Collected data:
......

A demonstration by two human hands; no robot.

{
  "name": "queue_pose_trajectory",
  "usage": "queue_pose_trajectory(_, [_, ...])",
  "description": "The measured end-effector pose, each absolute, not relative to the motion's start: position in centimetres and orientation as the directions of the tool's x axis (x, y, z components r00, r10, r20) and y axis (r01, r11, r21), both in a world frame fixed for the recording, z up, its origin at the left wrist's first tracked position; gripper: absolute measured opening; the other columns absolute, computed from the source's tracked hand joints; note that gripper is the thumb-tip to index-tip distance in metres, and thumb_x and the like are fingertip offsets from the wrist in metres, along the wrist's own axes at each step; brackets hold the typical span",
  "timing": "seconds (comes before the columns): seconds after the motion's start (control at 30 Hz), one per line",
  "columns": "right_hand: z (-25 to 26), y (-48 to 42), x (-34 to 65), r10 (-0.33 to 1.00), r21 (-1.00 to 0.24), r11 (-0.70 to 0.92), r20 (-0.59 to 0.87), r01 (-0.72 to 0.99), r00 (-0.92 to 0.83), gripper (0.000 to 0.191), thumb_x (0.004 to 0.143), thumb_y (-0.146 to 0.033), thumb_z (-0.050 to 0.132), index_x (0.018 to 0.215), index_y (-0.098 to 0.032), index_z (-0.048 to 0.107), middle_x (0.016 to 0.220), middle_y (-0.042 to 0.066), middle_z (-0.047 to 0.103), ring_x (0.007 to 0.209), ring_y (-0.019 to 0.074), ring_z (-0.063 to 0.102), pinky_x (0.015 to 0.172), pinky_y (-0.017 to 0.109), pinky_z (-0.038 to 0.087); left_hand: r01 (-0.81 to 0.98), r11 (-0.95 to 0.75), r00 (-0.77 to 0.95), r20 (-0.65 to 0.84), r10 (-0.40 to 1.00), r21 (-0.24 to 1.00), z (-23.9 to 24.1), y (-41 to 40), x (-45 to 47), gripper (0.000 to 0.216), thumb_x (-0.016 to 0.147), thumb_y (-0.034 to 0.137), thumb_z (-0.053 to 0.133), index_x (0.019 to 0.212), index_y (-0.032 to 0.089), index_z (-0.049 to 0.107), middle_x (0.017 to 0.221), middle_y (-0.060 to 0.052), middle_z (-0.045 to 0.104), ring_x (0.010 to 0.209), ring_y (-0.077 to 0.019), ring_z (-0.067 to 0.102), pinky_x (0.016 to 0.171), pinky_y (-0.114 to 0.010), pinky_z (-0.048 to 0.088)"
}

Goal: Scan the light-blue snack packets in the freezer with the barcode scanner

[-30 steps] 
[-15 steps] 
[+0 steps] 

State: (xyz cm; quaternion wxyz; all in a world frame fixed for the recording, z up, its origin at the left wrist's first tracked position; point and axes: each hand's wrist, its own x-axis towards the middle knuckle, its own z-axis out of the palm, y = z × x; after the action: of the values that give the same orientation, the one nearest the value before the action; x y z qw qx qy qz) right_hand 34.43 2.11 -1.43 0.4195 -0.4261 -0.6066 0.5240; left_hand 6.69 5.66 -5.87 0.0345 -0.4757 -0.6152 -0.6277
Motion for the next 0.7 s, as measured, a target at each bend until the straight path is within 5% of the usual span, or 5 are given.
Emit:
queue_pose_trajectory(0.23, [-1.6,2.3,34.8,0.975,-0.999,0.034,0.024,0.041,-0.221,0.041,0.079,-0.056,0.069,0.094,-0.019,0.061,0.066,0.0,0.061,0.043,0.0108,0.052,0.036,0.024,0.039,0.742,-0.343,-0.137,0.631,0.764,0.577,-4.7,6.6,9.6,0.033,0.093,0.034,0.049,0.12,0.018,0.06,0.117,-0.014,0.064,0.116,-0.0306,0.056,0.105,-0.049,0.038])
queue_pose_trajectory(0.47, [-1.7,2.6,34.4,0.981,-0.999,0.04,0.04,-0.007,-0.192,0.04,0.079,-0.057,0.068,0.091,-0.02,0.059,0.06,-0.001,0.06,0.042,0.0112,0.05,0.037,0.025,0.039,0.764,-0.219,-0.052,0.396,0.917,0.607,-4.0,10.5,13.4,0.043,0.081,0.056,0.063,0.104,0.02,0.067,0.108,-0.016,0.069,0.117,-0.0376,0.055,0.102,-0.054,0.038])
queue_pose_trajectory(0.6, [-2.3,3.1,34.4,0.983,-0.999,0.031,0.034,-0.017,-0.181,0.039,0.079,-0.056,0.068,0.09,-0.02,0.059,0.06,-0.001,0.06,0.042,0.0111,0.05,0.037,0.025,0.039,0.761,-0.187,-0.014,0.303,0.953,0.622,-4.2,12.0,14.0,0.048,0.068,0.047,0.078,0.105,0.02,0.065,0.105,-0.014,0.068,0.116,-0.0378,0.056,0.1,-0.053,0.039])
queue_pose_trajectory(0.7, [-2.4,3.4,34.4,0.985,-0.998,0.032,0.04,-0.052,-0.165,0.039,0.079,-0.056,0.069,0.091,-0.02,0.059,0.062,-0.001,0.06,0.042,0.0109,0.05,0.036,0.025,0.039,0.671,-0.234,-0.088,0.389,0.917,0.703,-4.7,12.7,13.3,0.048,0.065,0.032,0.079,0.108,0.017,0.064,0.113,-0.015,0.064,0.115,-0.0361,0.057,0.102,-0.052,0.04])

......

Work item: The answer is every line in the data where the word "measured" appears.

Task response:
  "description": "The measured end-effector pose, each absolute, not relative to the motion's start: position in centimetres and orientation as the directions of the tool's x axis (x, y, z components r00, r10, r20) and y axis (r01, r11, r21), both in a world frame fixed for the recording, z up, its origin at the left wrist's first tracked position; gripper: absolute measured opening; the other columns absolute, computed from the source's tracked hand joints; note that gripper is the thumb-tip to index-tip distance in metres, and thumb_x and the like are fingertip offsets from the wrist in metres, along the wrist's own axes at each step; brackets hold the typical span",
Motion for the next 0.7 s, as measured, a target at each bend until the straight path is within 5% of the usual span, or 5 are given.

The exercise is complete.